I witnessed a crime and worked with authorities as a prosecution witness. In order to get me off his back, the perp paid a lawyer to write me a letter accusing me of serious and fictional crimes, and threatening to prosecute me on those crimes if I did not back off working with authorities on this client's case. To me, this letter was illegal in a bunch of ways so I sued the lawyer in small claims for infliction for emotional distress. The lawyer was honest enough to inform me I was in over my head, that he would strike my action and collect $5,500 in profit from me, if I persisted. Checking up on that I find he was correct so I dismissed my case.

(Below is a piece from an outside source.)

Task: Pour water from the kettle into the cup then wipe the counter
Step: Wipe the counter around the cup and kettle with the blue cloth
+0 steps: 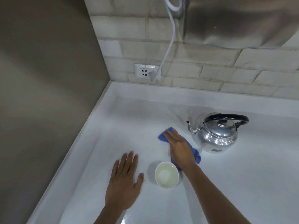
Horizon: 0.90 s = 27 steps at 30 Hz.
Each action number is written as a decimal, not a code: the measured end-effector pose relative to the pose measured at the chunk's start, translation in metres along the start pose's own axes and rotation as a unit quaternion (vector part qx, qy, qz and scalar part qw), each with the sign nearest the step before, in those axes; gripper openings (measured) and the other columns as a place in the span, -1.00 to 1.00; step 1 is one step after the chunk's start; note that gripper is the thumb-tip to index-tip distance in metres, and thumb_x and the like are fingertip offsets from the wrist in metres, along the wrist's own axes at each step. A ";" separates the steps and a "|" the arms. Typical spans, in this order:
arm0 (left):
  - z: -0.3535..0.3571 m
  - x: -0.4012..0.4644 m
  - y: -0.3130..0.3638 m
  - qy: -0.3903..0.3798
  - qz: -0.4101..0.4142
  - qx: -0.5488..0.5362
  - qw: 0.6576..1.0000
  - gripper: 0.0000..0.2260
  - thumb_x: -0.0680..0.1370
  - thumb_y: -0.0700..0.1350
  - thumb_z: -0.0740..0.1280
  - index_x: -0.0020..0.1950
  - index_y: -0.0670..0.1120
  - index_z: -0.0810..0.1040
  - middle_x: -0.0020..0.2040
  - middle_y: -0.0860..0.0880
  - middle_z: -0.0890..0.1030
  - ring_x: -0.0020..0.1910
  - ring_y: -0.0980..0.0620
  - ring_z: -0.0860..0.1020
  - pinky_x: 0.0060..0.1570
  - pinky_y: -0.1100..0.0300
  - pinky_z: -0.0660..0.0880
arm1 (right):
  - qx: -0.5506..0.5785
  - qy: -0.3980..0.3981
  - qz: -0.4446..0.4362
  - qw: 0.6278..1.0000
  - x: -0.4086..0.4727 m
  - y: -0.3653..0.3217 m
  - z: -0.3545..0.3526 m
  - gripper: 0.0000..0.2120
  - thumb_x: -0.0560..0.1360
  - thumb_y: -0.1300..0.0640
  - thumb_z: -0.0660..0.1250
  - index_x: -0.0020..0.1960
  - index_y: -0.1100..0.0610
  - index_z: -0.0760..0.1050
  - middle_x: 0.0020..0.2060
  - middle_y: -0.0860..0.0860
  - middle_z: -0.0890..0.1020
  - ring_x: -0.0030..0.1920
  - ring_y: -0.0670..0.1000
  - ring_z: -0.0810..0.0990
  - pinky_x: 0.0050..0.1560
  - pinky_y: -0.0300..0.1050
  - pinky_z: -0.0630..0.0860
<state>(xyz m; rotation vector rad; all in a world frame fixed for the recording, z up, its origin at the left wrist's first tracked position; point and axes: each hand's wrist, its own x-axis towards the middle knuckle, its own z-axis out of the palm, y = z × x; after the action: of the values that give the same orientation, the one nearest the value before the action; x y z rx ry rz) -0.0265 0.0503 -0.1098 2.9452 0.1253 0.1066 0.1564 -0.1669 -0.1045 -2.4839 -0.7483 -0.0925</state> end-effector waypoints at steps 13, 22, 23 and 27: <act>-0.003 -0.001 0.002 0.003 0.002 0.000 1.000 -0.39 0.66 0.17 0.07 0.67 -0.05 0.17 0.68 -0.02 0.14 0.66 -0.05 0.09 0.58 -0.11 0.12 | -0.011 -0.073 -0.035 0.997 -0.061 0.006 0.000 -0.43 0.56 0.17 0.14 0.55 -0.07 0.22 0.55 -0.22 0.15 0.58 -0.06 0.10 0.56 -0.16 0.00; -0.005 0.000 0.002 -0.007 0.004 0.015 1.000 -0.39 0.68 0.19 0.02 0.68 -0.06 0.15 0.68 -0.06 0.14 0.66 -0.07 0.09 0.58 -0.12 0.13 | -0.046 -0.012 0.104 0.993 -0.016 -0.012 -0.008 -0.52 0.51 0.32 0.15 0.42 0.19 0.42 0.38 0.07 0.48 0.47 0.18 0.35 0.39 0.04 0.39; -0.005 0.000 0.002 -0.004 0.004 0.015 1.000 -0.39 0.68 0.19 0.01 0.68 -0.06 0.15 0.67 -0.06 0.15 0.66 -0.07 0.10 0.59 -0.12 0.13 | -0.065 -0.032 0.092 0.993 -0.021 -0.015 -0.008 -0.51 0.54 0.23 0.05 0.45 0.18 0.38 0.41 0.05 0.43 0.49 0.18 0.31 0.44 0.02 0.31; -0.006 -0.001 0.001 -0.005 0.006 0.011 1.000 -0.39 0.68 0.19 0.01 0.68 -0.06 0.14 0.68 -0.06 0.14 0.66 -0.06 0.08 0.60 -0.10 0.09 | -0.032 -0.049 0.067 0.996 -0.077 -0.025 -0.015 -0.38 0.52 0.07 -0.08 0.57 0.04 0.23 0.57 -0.04 0.18 0.59 0.02 0.06 0.56 -0.02 0.07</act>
<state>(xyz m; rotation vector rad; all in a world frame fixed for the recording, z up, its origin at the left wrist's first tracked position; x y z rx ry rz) -0.0280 0.0499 -0.1039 2.9689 0.1091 0.0936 0.0791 -0.1948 -0.0961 -2.6087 -0.6241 0.0565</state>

It works like this: a demand note is constitutionally protected freedom of speech, even when the demand is malicious. If you take action against a hostile demand note you are violating the writer's constitutional right, which is an actionable defense. Under Calif anti-SLAPP law the writer can have the plaintiff's motion struck without a plead and recover legal fees, which are of course inflated. The whole thing is therefore a scam played by lawyers on a naive public.

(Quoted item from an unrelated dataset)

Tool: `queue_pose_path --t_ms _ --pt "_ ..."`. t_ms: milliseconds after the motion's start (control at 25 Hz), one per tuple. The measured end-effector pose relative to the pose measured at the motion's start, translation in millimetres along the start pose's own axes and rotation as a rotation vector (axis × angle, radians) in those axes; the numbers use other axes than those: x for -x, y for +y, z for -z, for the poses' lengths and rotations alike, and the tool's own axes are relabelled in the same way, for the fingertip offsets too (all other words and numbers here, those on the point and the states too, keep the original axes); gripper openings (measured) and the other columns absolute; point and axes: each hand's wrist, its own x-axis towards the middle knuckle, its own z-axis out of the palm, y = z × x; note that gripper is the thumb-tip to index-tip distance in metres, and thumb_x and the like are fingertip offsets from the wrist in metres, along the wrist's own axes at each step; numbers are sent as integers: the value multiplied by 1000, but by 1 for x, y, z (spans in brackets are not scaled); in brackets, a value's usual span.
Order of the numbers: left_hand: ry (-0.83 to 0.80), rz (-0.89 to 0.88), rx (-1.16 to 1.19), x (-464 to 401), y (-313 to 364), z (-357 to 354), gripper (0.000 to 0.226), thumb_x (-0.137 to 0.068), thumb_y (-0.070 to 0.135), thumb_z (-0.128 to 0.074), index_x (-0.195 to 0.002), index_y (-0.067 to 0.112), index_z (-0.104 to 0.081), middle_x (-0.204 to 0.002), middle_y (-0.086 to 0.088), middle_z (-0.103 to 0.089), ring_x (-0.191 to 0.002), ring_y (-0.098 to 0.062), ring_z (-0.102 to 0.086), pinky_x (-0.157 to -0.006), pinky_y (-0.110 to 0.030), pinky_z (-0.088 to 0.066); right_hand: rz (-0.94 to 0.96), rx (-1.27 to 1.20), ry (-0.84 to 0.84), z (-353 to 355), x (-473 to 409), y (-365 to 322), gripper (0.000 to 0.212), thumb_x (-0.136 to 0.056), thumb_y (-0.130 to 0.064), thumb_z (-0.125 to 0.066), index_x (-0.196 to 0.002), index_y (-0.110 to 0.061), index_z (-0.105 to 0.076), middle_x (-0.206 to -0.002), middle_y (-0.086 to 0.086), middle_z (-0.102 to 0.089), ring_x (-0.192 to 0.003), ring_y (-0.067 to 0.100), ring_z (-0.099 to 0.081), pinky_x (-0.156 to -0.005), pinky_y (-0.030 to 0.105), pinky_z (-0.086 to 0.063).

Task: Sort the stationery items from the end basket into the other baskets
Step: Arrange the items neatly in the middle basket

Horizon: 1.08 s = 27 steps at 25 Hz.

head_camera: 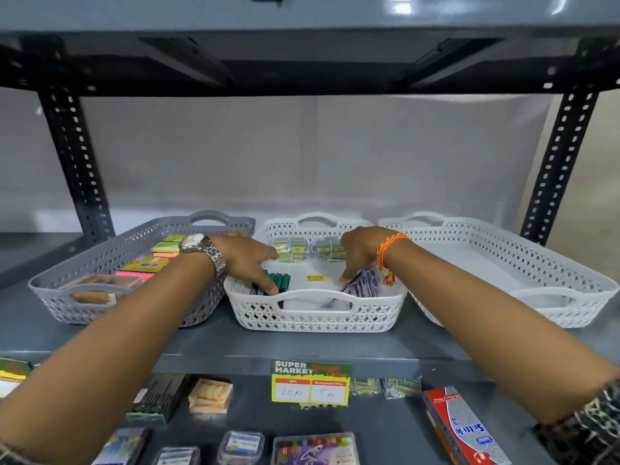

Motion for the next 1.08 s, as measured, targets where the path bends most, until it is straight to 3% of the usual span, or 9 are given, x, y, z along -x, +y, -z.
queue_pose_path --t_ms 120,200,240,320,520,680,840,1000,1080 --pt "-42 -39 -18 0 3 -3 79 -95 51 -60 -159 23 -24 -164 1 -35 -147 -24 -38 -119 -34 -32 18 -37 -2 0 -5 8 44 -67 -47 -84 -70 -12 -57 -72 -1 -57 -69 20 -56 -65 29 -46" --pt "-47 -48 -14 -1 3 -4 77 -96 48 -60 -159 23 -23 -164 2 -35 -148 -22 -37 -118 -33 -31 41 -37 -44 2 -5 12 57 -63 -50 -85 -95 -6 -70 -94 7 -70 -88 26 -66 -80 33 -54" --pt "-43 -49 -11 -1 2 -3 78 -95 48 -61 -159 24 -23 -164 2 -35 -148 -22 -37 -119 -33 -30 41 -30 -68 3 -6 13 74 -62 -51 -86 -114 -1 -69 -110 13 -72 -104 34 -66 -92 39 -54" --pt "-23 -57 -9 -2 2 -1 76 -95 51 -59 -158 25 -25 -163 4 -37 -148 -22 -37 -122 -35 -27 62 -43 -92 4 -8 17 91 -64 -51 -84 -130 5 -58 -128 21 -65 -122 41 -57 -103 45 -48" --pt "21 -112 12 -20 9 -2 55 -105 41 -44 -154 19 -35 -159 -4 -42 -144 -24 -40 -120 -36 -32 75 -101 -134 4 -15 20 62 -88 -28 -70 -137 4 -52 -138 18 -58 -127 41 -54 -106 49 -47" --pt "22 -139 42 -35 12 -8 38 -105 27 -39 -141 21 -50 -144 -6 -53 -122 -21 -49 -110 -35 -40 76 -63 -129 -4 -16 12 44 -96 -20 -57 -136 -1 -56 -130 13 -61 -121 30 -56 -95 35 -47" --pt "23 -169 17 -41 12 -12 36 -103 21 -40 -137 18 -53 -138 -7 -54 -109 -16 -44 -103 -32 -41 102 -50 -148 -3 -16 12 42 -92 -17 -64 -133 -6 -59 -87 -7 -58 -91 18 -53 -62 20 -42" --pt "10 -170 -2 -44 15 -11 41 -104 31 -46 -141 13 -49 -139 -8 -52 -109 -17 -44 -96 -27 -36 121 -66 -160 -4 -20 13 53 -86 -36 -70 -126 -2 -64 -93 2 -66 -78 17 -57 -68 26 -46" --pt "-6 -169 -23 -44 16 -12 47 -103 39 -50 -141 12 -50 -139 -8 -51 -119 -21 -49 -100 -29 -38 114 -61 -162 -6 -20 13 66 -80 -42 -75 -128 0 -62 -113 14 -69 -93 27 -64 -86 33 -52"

I have continued working with authorities and have heard no more from the lawyer. The letter was no more than a worthless bluff, I could have just thrown it away. The lawyer scammed his client.

I am not asking for advice here as much as giving it, although would be nice to know if anyone has a defense against a malicious demand note.
 


quincy

Senior Member
What is the name of your state (only U.S. law)? California

... It works like this: a demand note is constitutionally protected freedom of speech, even when the demand is malicious. If you take action against a hostile demand note you are violating the writer's constitutional right, which is an actionable defense. Under Calif anti-SLAPP law the writer can have the plaintiff's motion struck without a plead and recover legal fees, which are of course inflated. The whole thing is therefore a scam played by lawyers on a naive public. ...
What I have quoted of your post above is not correct as written.

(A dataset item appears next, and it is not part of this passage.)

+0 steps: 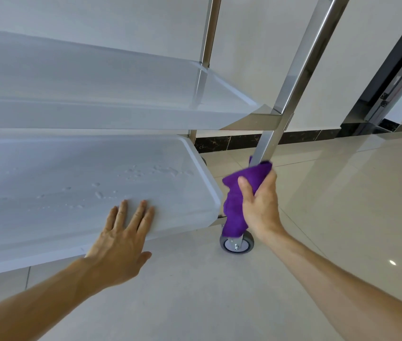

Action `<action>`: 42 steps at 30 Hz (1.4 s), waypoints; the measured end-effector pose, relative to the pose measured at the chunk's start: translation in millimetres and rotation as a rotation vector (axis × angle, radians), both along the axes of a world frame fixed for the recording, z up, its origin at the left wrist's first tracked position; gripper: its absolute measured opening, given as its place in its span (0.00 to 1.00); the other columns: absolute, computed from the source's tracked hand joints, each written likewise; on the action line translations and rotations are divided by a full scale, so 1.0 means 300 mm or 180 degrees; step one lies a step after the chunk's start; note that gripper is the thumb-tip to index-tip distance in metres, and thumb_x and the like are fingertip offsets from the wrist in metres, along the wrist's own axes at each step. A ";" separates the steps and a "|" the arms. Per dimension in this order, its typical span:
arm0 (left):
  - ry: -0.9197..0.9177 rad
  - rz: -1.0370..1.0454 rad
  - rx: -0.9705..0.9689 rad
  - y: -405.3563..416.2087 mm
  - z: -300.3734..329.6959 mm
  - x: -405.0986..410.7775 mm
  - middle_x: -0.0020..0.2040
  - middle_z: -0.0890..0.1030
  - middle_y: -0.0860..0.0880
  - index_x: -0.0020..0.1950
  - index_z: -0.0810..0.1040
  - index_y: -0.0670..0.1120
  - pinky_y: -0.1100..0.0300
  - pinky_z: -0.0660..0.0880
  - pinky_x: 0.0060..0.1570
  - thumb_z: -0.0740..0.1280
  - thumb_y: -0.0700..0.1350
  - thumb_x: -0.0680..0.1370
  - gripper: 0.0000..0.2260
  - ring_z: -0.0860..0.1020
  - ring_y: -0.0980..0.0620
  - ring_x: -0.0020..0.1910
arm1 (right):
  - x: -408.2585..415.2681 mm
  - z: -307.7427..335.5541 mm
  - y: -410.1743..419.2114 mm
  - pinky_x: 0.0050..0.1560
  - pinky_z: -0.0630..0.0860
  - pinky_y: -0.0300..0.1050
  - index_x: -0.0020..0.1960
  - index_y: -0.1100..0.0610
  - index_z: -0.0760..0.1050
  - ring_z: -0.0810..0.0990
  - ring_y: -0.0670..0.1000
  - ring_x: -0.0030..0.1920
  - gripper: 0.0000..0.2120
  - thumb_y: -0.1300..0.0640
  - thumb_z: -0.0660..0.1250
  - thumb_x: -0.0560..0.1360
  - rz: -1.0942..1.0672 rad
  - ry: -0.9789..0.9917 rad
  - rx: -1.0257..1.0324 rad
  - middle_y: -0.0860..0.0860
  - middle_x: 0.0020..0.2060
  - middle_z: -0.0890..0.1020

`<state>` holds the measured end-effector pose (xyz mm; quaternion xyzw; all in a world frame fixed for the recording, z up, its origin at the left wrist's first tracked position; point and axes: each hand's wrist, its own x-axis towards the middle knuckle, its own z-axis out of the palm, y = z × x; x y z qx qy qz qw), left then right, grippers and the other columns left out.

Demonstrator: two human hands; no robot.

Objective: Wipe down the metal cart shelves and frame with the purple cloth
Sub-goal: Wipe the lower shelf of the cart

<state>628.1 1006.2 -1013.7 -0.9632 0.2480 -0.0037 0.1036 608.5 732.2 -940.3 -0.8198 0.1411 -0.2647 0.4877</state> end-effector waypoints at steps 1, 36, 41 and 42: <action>0.0009 0.0000 -0.0006 0.000 0.001 -0.001 0.78 0.32 0.43 0.70 0.22 0.44 0.41 0.40 0.76 0.51 0.63 0.81 0.41 0.36 0.31 0.76 | -0.013 -0.046 -0.001 0.58 0.78 0.52 0.70 0.58 0.61 0.78 0.56 0.58 0.22 0.53 0.63 0.81 0.0013 0.0266 -0.0062 0.54 0.60 0.76; 0.0140 -0.0392 -0.0292 0.235 0.053 -0.156 0.80 0.55 0.45 0.80 0.51 0.50 0.42 0.57 0.74 0.72 0.37 0.65 0.48 0.54 0.40 0.78 | 0.078 -0.134 0.160 0.70 0.62 0.59 0.72 0.46 0.63 0.66 0.51 0.70 0.35 0.28 0.44 0.74 0.1255 0.0967 -0.3147 0.45 0.70 0.68; 0.0340 -0.0468 -0.1068 0.288 0.068 -0.126 0.80 0.50 0.60 0.79 0.49 0.60 0.55 0.45 0.78 0.48 0.68 0.79 0.30 0.47 0.60 0.78 | 0.031 -0.175 0.119 0.63 0.70 0.56 0.68 0.48 0.71 0.75 0.55 0.59 0.28 0.33 0.54 0.76 0.1023 0.0164 -0.3080 0.48 0.59 0.74; 0.0290 -0.0404 -0.1232 0.303 0.076 -0.119 0.79 0.56 0.59 0.78 0.56 0.58 0.53 0.49 0.77 0.47 0.67 0.80 0.29 0.52 0.59 0.78 | 0.029 -0.182 0.112 0.61 0.70 0.54 0.67 0.48 0.72 0.75 0.54 0.57 0.26 0.34 0.56 0.76 0.1039 0.0014 -0.3083 0.47 0.57 0.75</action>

Because I don't have time right now to go into detail, following is a link to case out of California for you to review (Flatley v. Mauro, 139 P.3d 2, Cal Sup Ct. 2006): http://scholar.google.com/scholar_case?case=15916904069883540769
 

Covah

Member
Thanks!

Your link says a demand note is exempt from freedom of speech when it is criminal extortion. I assumed the same, that the demand note in my case was exempt from freedom of speech as "obstruction of justice":

136.1. Paraphrased: "Any person who knowingly attempts to dissuade any witness giving testimony at any
inquiry authorized by law is guilty of a public offense." Here is the statement in the demand note:

"You hereafter make no further calls to public entities [or] a very sharp and formal response will be pursued against you."

That is the situation precisely. Note that the attorney in my case and your link presume litigation privilege, yet here is no mention of litigation. What is "a very sharp and formal response"? Another nasty and worthless letter?

I advise the reader to search "anti-SLAPP small claims" to read horror stories. There are other constitutional rights besides demand letters that a tricky attorney can use to have the plaintiff's case dismissed without plead, and grant attorney fees to the defendant. It is not unusual for a plaintiff to waltz into court with a perfectly valid claim only to have the judge strike the claim and award thousands to the defendant. Anti-SLAPP is no joke, even in small claims.

I dismissed my case "without prejudice" and will be contacting an attorney after the holidays. Maybe I'll refile.
 

quincy

Senior Member
Your link says a demand note is exempt from freedom of speech when it is criminal extortion. I assumed the same, that the demand note in my case was exempt from freedom of speech as "obstruction of justice":

136.1. Paraphrased: "Any person who knowingly attempts to dissuade any witness giving testimony at any
inquiry authorized by law is guilty of a public offense." Here is the statement in the demand note:

"You hereafter make no further calls to public entities [or] a very sharp and formal response will be pursued against you."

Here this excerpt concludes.